28.6.

Durch die Überhäufung mit Kohlenhydraten, Industriezucker und Protein hatte ich leider auch das Geburtstagsgeschenk verschlafen, das ich mir selbst schenken wollte. Ich lag noch, als ich durch die geöffneten Fenster den Pfiff zur Abfahrt der MS Heiterkeit vernahm – jenem Signal zum Verstreichen der letzten Chance in diesem Jahr 2016 noch die neunstündige Fahrt über »die vielfältige Seenlandschaft Brandenburgs« antreten zu dürfen. Das Schiff, eben jenes verheißungsvoll auf Heiterkeit getaufte, macht diese Tour nämlich nur zweimal im Jahr.

Ich fühlte mich trotzdem im Zustand der Gnade und grämte mich nicht. Und tatsächlich: Nachdem ich mir nach alter Sitte zur Strafe einen Vormittag lang des Aufräumens und Sortierens und Abheftens auferlegt hatte, genehmigte ich mir nach 14 Uhr den Spaziergang zum Restaurant Seehaase, wo ich an der kleinen Marina so gerne sitze. Der Himmel zeigte sich weit, obwohl von vielen Wolken bedeckt, aber die eben in interessanten Formen, und an den Kanten lösten sich – dies beobachtete ich durch mein Fernrohr in achtfacher Vergrößerung – wie scheinbar durch die Sonnenhitze abgeschmolzen, die kuriosesten fraktalen Formen ab.

Das Instrument absetzend fiel mein Blick auf die im Becken zu meinen Füßen versammelten Tretboote. Und als eines davon losgelöst wurde, fragte ich Tim, der hier aufgewachsen ist und in seiner gesamten Abercrombie-&-Fitchhaftigkeit zu einem ultimativen Verführer gereift, gebräunter noch als ich!, für wieviel er mir denn eines dieser Boote verkaufen würde. Der Preis war bestimmt nicht überzogen, blieb dennoch unerschwinglich. Ein Tretboot kostet demnach gebraucht noch immer 1500. Ich hatte aufgrund der Spielzeughaftigkeit freilich an einen weitaus niedrigeren Preis geglaubt (so um die 300 max).
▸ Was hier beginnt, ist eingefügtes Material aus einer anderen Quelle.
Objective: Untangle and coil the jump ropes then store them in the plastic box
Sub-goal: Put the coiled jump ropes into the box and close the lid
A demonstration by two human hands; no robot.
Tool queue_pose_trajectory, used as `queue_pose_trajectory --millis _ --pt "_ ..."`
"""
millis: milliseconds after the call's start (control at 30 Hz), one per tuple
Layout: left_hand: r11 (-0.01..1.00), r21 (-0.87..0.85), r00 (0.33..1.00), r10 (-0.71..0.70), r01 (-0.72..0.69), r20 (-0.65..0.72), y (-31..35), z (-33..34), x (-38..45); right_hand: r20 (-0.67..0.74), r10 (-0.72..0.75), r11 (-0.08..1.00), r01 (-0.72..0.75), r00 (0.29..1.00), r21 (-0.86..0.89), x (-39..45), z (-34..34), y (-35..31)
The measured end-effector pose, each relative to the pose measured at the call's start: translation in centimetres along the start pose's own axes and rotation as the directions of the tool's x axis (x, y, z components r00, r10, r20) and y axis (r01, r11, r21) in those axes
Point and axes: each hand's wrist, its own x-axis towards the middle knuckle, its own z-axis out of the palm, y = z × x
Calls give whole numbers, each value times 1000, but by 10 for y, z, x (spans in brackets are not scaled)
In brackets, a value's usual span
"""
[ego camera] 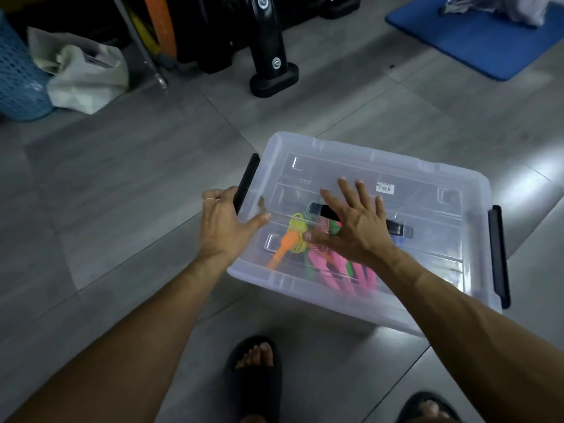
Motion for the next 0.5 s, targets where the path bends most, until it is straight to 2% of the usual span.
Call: queue_pose_trajectory --millis 133,267,400,500 --pt "977 204 989 92 -67 -115 6 7 -3 1 -5 1000 5 1000 4 1 0 1" --pt "969 231 981 127 -90 -146 12 12 -6 0 -3 1000 3 1000 5 1 1 0" --pt "956 273 981 148 -110 -125 10 10 -3 5 -3 1000 3 1000 4 2 1 2" --pt "925 348 985 170 -152 -21 13 2 -3 40 -11 1000 10 999 9 2 -1 -1"
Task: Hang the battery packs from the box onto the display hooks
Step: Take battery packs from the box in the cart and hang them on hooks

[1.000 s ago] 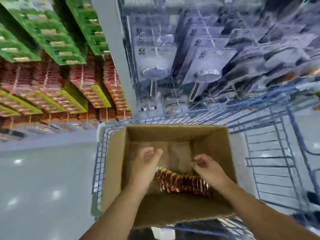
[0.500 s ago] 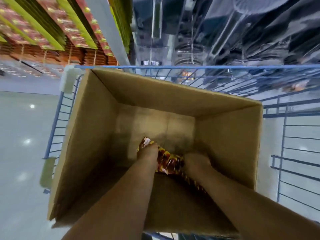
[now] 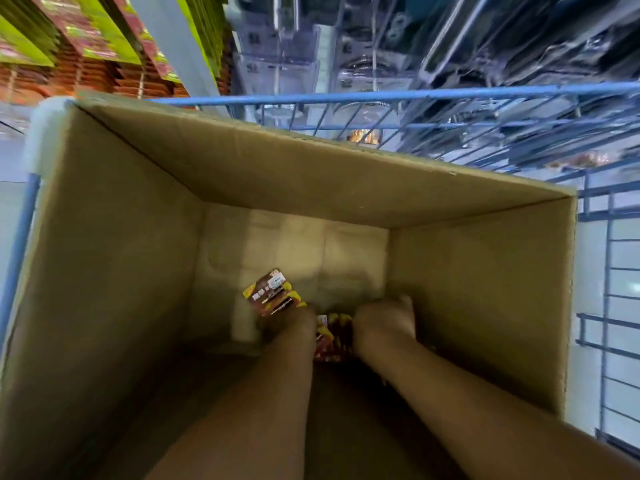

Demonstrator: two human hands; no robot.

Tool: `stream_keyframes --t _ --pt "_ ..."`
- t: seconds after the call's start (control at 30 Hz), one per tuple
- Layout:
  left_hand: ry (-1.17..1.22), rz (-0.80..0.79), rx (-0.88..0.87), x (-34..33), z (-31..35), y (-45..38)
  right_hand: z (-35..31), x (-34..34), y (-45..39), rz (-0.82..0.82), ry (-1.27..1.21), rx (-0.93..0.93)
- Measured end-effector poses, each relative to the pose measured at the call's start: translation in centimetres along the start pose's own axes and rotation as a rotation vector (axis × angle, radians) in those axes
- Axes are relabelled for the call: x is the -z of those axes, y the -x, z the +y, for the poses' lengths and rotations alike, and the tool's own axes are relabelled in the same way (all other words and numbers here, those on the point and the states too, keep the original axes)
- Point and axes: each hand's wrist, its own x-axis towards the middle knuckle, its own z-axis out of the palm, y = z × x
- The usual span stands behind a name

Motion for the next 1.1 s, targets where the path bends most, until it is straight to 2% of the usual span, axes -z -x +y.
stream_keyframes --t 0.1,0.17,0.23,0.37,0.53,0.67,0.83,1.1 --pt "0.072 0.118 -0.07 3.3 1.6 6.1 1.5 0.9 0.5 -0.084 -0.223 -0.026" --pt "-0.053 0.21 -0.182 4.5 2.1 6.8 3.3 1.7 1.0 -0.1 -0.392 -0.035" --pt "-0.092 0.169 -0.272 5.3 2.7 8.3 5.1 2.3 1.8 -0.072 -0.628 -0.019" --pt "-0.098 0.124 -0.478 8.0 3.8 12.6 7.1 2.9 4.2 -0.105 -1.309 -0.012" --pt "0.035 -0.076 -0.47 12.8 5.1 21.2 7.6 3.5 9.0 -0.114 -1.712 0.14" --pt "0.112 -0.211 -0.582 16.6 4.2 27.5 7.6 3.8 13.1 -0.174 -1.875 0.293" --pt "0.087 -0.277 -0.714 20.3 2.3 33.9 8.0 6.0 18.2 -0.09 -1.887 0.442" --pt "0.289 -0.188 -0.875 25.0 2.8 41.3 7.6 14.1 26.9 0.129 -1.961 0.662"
»Aber ich habe was für dich, das dir gefallen könnte«, schob Tim nach, um mir daraufhin eine wahre Beauty zu zeigen: klein, Fiberglas, mit zwei Bänken aus dunklem Holz, Außenborder von Yamaha, im exakt richtigen Lodengrün. Und das für 800.
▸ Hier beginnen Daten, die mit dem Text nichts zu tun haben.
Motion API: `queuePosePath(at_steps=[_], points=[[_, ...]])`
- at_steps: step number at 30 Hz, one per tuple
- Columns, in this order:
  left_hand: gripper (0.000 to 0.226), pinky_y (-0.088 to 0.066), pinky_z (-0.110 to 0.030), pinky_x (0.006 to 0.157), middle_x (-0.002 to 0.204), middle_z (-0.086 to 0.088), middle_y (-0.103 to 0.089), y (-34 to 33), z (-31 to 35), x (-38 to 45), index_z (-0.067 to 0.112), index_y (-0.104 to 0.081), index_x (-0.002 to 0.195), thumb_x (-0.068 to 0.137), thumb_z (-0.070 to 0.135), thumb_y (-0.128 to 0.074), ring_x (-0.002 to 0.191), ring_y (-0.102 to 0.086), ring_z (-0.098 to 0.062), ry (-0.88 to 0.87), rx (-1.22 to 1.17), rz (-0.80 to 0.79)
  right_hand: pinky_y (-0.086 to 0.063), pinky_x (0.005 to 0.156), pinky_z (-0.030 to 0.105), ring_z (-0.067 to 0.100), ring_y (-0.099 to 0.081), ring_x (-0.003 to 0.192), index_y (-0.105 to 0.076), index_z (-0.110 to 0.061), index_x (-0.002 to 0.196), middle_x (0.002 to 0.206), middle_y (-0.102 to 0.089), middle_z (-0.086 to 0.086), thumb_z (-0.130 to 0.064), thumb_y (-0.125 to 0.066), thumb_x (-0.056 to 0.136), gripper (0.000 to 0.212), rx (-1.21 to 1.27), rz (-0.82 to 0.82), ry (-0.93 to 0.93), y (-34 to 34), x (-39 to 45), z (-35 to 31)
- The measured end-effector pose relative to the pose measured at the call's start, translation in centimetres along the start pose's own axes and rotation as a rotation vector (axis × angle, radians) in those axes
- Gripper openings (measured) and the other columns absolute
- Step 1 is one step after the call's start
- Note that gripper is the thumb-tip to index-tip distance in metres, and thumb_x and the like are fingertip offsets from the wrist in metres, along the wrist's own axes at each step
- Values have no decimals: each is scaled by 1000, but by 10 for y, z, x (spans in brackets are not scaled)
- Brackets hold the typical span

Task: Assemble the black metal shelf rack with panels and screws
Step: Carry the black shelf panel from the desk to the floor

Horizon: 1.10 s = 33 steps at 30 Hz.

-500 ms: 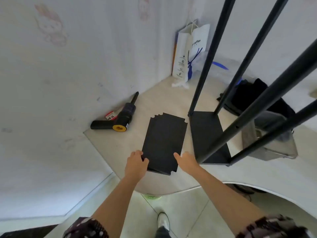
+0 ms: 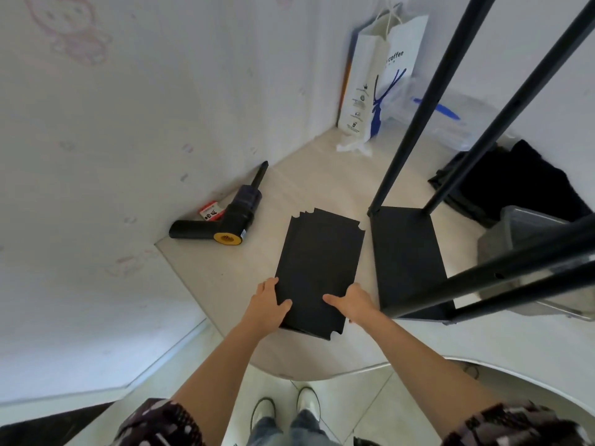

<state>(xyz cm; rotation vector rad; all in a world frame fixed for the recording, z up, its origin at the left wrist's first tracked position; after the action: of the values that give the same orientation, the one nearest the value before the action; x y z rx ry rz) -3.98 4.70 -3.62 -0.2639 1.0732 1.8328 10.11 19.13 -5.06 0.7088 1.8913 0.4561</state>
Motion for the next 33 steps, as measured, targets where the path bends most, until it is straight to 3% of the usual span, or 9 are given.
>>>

Auf dem Heimweg ging mir das Boot nicht mehr aus dem Sinn: Bestünde darin nicht erst die Eröffnung der Welt, wenn ich, morgens zum Beispiel, kurz mal nach der Küste der Pfaueninsel fahren könnte. Vor allem im Herbst, wenn graue Nebel würden wallen, stellte ich mir das derart romantisch und nahrhaft für meine Seele vor. Ich träumte bereits von den Nachtfahrten, die mir damit möglich würden. Ich träumte von einem neuen Glück. Und es ist ja so einfach, wenn man erst erwachsen ist: Man darf essen was man will und wann man das will; man darf so lange im Bett bleiben wie man will, ohne dass einen jemanden kommentiert; und man darf sich kaufen (und aber auch sausenlassen), was man will.